From Event Floors to Entrepreneurial Growth

My name is James Nathan. I’m 36, living in Richmond, London, with my fiancé and our golden retriever/cocker, Manuka. My journey has been anything but linear, but every twist has shaped how I help businesses unlock real growth today.


Early Hustle: Where It All Began

At 16, I got my first taste of hard work at Bright-sparks, an event catering company. Watering tables at the races and exclusive city dinners taught me the value of long hours and teamwork. The money was good, but what really hooked me was the energy, the drive to work hard so I could play harder with friends. Bright-sparks wasn’t just a job; it was a rite of passage for me and my mates, and it built the work ethic that’s stayed with me ever since.
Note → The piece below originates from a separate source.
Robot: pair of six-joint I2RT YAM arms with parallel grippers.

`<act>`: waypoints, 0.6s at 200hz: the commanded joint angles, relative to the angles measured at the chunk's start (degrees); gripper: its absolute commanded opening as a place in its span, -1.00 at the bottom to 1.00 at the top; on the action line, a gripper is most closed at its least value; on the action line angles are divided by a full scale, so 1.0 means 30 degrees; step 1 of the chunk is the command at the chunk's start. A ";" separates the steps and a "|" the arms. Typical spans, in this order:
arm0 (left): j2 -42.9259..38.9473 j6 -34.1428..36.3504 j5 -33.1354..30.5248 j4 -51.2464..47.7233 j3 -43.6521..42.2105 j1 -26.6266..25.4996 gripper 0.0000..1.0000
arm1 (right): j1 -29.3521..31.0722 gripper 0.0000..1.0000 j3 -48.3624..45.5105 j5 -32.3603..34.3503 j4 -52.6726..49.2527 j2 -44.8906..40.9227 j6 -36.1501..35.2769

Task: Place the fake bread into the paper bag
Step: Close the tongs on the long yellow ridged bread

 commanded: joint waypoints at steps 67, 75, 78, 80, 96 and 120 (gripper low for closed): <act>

A Gap Year—But Not the Backpacking Kind

When it came time for a gap year, I already knew I wanted to work. I started at Ballymaloe Cookery School, where 5am starts and 12-hour days were the norm. Feeding chickens, cooking, and learning from the best. Three months later, I left with a merit and a new respect for discipline. 


Next up was a ski instructor course, with B.A.S.I in Zermatt. Having skied since I was three, I thought it would be all powder, carving and late night bars. The reality? More classroom than slopes, and a serious amount of focus required. But I left qualified to teach others, which was the goal.


After this, I headed to Greece to be a chef at a private members club on the coast. This was 7 months of 35 degree heat, a substantial amount of ouzo, and a lot of fun. After this I found myself back in the UK cooking in a Michelin starred restaurant.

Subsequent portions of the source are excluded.